For any picture in the lines below, please leave it out and copy the rest exactly.

=-=-=-=-=

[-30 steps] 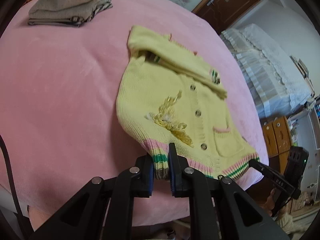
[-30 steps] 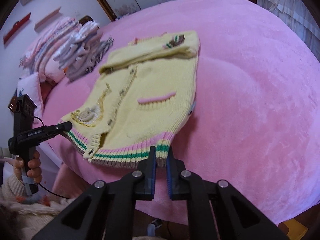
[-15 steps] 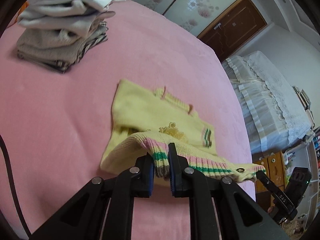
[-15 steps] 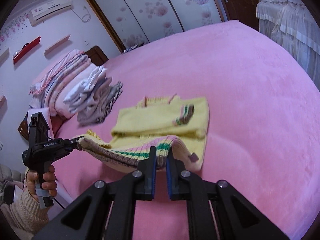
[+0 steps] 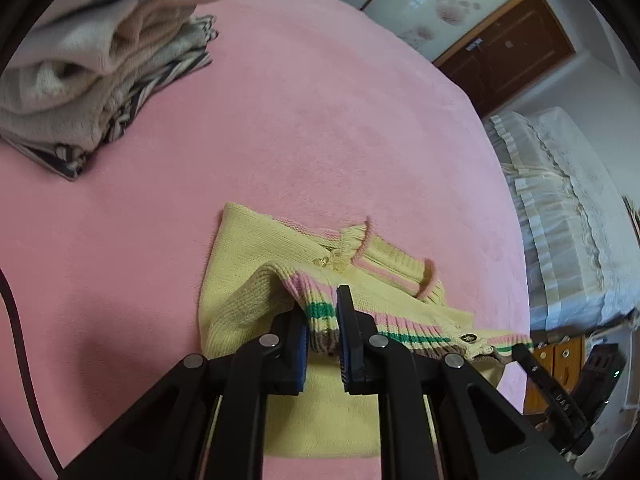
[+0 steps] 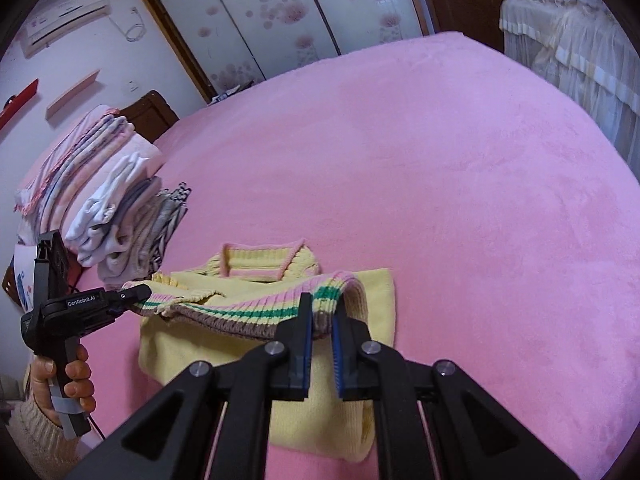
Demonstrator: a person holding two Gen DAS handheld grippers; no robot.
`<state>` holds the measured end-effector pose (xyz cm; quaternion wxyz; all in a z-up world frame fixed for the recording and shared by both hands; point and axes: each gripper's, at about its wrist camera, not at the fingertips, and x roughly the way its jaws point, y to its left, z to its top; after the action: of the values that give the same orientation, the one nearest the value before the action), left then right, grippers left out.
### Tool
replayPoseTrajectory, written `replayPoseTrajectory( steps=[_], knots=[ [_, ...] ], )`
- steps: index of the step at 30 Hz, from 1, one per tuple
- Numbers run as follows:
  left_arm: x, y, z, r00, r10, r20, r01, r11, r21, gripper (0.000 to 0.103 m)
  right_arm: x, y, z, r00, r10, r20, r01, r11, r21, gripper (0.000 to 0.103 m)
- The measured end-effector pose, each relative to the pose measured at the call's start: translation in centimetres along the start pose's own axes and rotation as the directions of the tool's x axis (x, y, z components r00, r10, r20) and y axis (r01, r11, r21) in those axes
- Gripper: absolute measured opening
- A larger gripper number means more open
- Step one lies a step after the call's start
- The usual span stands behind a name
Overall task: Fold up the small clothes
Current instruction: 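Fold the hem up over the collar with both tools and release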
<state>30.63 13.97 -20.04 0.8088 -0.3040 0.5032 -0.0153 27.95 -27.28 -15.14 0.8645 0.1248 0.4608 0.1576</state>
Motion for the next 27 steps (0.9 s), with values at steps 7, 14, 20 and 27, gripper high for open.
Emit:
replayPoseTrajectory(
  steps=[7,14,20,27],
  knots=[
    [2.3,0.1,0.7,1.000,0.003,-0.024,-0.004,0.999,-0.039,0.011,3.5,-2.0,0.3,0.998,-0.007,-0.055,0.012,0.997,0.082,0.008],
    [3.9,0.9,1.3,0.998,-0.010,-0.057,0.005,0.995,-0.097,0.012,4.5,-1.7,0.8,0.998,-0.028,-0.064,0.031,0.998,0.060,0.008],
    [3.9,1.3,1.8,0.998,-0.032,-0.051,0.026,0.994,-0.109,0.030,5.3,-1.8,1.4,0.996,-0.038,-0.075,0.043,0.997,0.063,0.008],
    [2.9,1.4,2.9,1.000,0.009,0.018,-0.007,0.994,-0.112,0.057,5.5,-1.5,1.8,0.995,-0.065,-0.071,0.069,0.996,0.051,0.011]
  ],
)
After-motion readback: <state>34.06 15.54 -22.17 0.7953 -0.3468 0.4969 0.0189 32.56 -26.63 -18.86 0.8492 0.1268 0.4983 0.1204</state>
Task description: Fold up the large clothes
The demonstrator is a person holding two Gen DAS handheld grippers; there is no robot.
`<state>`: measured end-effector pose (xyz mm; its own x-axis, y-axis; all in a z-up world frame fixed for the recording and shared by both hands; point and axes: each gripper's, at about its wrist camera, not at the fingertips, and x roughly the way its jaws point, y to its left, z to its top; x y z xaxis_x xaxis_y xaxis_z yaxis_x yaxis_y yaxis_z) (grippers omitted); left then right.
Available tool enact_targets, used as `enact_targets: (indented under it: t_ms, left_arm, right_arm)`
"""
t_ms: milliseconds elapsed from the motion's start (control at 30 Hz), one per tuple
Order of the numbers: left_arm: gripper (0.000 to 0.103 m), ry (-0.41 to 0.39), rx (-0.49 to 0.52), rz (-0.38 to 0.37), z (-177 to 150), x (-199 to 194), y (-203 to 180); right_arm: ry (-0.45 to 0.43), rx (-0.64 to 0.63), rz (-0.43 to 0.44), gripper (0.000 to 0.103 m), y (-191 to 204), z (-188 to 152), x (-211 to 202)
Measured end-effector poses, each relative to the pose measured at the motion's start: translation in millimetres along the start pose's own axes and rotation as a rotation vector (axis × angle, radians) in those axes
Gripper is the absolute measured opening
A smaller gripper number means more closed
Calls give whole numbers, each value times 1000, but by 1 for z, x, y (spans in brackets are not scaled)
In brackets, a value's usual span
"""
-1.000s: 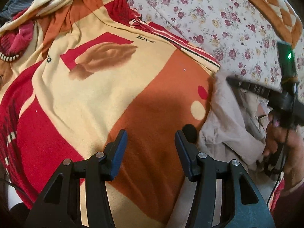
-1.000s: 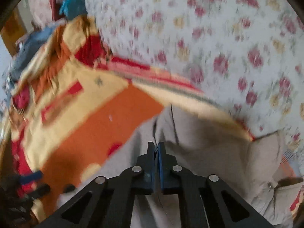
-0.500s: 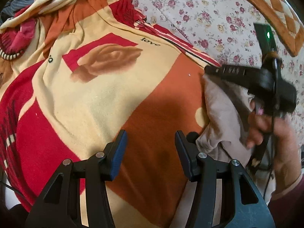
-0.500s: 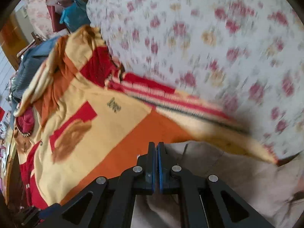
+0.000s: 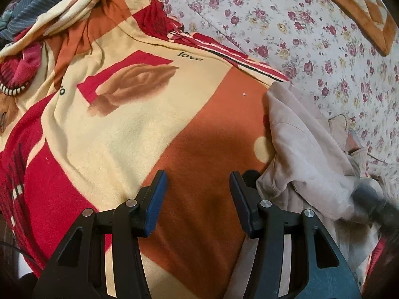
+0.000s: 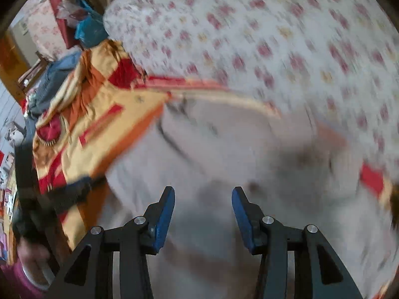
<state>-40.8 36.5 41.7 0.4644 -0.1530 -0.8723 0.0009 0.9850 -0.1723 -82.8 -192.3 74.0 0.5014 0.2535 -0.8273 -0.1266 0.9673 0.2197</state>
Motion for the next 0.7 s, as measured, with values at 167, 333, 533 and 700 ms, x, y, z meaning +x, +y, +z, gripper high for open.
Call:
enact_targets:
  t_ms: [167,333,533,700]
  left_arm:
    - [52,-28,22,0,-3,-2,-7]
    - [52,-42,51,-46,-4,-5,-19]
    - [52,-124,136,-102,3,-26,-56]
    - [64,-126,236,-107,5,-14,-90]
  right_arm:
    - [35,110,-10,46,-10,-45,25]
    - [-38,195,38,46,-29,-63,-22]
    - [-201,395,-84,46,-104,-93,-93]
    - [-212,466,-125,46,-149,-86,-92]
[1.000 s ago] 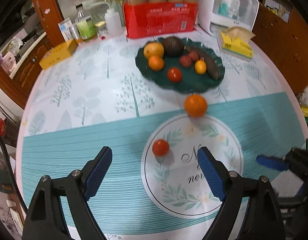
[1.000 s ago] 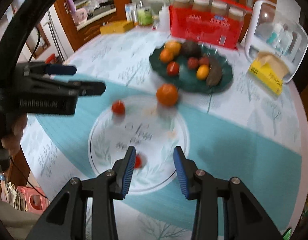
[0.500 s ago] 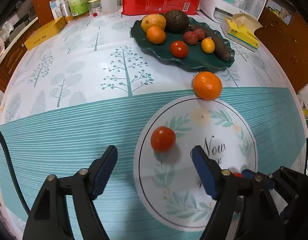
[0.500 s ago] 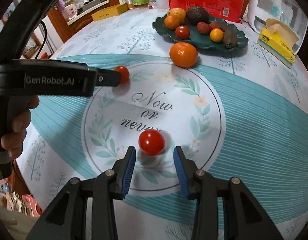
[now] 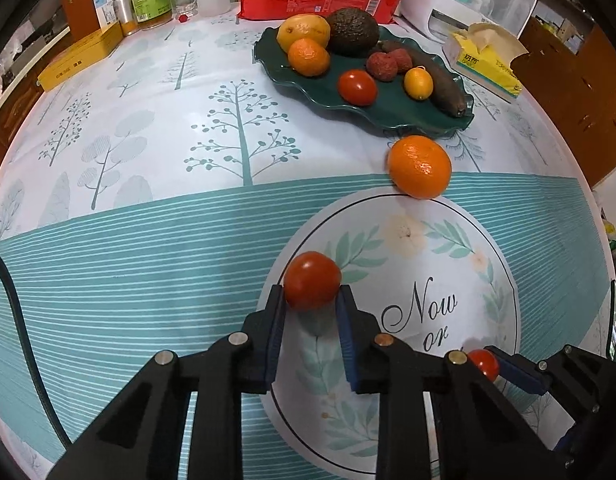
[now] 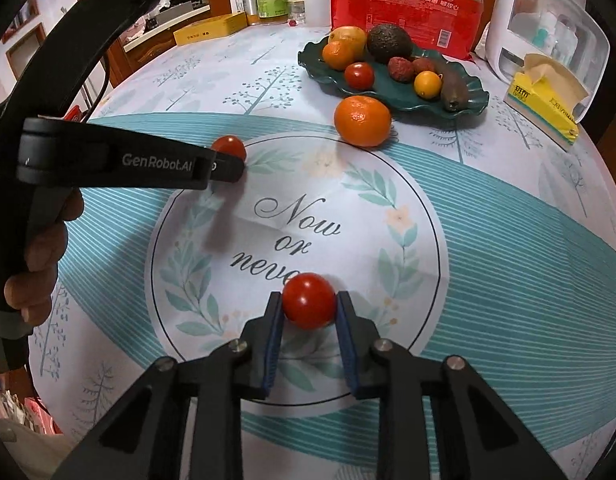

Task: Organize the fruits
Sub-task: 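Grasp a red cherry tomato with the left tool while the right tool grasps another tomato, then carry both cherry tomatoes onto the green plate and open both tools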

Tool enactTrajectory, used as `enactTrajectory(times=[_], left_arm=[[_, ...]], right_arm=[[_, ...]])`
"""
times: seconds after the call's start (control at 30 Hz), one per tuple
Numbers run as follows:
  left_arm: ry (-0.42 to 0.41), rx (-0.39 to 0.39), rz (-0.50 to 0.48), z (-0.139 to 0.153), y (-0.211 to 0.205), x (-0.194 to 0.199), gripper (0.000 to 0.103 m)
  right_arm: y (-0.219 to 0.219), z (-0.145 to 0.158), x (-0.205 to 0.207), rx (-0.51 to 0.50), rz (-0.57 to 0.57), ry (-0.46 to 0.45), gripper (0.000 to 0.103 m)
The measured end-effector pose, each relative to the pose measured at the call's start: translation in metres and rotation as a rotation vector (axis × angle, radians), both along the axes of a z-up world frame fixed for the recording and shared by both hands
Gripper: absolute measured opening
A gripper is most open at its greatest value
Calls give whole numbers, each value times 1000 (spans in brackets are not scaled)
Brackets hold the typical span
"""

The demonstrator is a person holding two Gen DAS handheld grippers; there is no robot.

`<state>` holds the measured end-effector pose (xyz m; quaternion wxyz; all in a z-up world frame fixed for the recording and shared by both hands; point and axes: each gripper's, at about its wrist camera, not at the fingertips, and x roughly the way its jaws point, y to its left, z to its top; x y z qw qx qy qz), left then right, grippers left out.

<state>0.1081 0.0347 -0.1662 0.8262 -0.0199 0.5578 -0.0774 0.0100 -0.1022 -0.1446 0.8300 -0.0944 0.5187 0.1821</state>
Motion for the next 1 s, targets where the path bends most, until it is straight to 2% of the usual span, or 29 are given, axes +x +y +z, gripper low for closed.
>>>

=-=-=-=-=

▸ Final answer
[-30 steps] 
[-30 steps] 
[-15 steps] 
[-15 steps] 
[+0 steps] 
[+0 steps] 
Demonstrator: a person holding two Gen DAS handheld grippers; no robot.
`<state>` holds the measured end-effector pose (xyz cm; quaternion wxyz; all in a z-up world frame fixed for the recording and shared by both hands; point and axes: each gripper's, at about its wrist camera, not at the fingertips, and x roughly the way its jaws point, y to its left, z to its top; after the action: of the values that give the same orientation, the one nearest the value before the action), left then right, grippers left out.
### Tool
replayPoseTrajectory, written `replayPoseTrajectory( steps=[_], knots=[ [_, ...] ], )`
- steps: index of the step at 30 Hz, from 1, one per tuple
- Numbers run as follows:
  left_arm: x, y, z, r00, r10, r20, r01, r11, r21, gripper (0.000 to 0.103 m)
  right_arm: x, y, z, r00, r10, r20, r01, r11, r21, gripper (0.000 to 0.103 m)
- The measured end-effector pose, each relative to the pose measured at the call's start: translation in centimetres along the start pose's own axes and rotation as the directions of the tool's x axis (x, y, z components r00, r10, r20) and y axis (r01, r11, r21) in those axes
- Gripper: absolute measured opening
- A larger gripper number means more open
- Step one lies a step after the call's start
- The usual span stands behind a name
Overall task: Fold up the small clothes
Current instruction: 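Fold the hem up over the collar with both tools and release
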<state>30.63 13.97 -20.04 0.8088 -0.3040 0.5032 -0.0153 27.95 -27.28 -15.14 0.8645 0.1248 0.4608 0.1576</state>
Motion for the next 27 steps (0.9 s), with values at steps 7, 14, 20 and 27, gripper high for open.
Emit:
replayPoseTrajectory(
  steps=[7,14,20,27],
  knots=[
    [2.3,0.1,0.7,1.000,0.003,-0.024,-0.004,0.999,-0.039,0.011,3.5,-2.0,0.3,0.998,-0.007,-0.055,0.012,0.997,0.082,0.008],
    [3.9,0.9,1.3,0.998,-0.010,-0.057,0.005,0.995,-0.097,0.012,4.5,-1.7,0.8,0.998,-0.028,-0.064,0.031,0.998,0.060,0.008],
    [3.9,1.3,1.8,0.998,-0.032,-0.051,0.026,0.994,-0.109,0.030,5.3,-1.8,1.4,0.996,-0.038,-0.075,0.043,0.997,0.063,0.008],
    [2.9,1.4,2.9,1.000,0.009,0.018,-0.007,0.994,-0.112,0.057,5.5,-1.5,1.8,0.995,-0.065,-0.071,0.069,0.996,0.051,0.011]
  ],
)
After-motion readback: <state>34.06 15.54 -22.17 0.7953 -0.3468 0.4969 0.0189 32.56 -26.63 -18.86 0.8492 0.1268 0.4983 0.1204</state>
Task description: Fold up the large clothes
The demonstrator is a person holding two Gen DAS handheld grippers; there is no robot.
`<state>`: measured end-effector pose (xyz mm; its own x-axis, y-axis; all in a z-up world frame fixed for the recording and shared by both hands; point and axes: each gripper's, at about its wrist camera, not at the fingertips, and x roughly the way its jaws point, y to its left, z to its top; x y z xaxis_x xaxis_y xaxis_z yaxis_x yaxis_y yaxis_z) (grippers omitted); left then right.
Available tool enact_targets, used as `enact_targets: (indented under it: t_ms, left_arm, right_arm)`
"""
t_ms: milliseconds elapsed from the motion's start (control at 30 Hz), one per tuple
Order of the numbers: left_arm: gripper (0.000 to 0.103 m), ry (-0.41 to 0.39), rx (-0.49 to 0.52), rz (-0.38 to 0.37), z (-177 to 150), x (-199 to 194), y (-203 to 180); right_arm: ry (-0.45 to 0.43), rx (-0.64 to 0.63), rz (-0.43 to 0.44), gripper (0.000 to 0.103 m), y (-191 to 204), z (-188 to 152), x (-211 to 202)
Measured end-effector poses, each relative to the pose measured at the motion's start: translation in millimetres along the start pose's own axes and rotation as a rotation vector (axis × angle, radians) in those axes
Gripper is the absolute measured opening
A smaller gripper number means more closed
Calls give whole numbers, each value times 1000, but by 1 for z, x, y (spans in brackets are not scaled)
In brackets, a value's usual span
"""
-1.000s: 
-1.000s: 
-0.500s: 
-0.500s: 
+0.000s: 
+0.000s: 
<state>-40.8 36.5 41.7 0.4644 -0.1530 -0.8723 0.0009 0.9850 -0.1723 -82.8 -192.3 74.0 0.5014 0.2535 -0.8273 -0.1266 0.9673 0.2197</state>
Motion for the next 0.7 s, as measured, with values at 167, 333, 533 and 700 ms, x, y, z meaning +x, +y, +z, gripper high for open.
Call:
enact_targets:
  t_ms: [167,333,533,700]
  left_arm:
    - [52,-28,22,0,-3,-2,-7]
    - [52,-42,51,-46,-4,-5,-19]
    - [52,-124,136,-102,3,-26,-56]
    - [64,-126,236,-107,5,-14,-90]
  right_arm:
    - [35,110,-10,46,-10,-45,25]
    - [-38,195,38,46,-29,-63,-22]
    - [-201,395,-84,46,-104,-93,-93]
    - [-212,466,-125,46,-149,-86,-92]
[1.000 s ago] 
[1.000 s ago] 
[0.500 s ago] 
[0.500 s ago] 
[now] 
[now] 

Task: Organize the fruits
Sub-task: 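Grasp a red cherry tomato with the left tool while the right tool grasps another tomato, then carry both cherry tomatoes onto the green plate and open both tools
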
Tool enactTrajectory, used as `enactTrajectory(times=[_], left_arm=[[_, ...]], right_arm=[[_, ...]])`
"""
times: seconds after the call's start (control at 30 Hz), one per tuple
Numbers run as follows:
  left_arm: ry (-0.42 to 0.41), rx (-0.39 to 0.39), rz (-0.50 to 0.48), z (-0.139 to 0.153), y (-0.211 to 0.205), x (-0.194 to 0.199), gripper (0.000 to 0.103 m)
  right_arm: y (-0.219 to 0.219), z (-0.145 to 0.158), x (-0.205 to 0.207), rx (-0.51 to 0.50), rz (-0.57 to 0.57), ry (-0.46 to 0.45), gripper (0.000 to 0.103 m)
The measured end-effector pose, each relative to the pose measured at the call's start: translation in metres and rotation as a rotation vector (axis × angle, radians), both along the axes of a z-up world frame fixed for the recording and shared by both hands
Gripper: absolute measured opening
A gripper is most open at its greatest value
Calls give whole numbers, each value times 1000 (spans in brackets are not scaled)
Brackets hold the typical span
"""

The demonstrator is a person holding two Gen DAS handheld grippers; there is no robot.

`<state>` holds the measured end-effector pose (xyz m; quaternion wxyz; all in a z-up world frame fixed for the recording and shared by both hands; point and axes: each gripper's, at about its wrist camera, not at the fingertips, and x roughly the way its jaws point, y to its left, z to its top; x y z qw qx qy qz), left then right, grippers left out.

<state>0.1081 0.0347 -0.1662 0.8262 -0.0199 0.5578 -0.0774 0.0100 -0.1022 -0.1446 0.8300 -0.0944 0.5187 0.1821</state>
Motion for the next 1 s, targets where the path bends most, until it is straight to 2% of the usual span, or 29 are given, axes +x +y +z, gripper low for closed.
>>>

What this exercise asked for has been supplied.